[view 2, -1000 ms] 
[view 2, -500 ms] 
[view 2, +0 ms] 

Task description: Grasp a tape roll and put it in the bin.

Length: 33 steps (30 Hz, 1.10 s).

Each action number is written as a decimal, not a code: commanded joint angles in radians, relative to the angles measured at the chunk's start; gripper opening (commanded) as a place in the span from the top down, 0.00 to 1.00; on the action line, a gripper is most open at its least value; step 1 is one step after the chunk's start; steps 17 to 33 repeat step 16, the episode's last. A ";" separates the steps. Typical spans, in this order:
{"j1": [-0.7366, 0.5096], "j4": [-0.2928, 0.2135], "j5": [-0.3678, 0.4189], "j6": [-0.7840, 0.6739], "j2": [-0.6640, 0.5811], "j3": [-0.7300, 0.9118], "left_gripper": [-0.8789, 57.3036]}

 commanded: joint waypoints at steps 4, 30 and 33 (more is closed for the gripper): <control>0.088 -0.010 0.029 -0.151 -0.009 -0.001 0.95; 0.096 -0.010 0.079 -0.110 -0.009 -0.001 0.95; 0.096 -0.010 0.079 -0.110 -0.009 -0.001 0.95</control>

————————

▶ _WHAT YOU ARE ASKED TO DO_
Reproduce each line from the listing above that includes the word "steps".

▶ _TASK ANSWER_
Length: 33 steps (30 Hz, 1.10 s).
Each action number is written as a decimal, not a code: commanded joint angles in radians, relative to the angles measured at the chunk's start; gripper opening (commanded) as a place in the span from the top down, 0.00 to 1.00; on the action line, a gripper is most open at its least value; step 1 is one step after the chunk's start; steps 17 to 33 repeat step 16, the episode's last. A ";" separates the steps. Typical spans, in this order:
 commanded: joint waypoints at steps 4, 30 and 33 (more is closed for the gripper): <control>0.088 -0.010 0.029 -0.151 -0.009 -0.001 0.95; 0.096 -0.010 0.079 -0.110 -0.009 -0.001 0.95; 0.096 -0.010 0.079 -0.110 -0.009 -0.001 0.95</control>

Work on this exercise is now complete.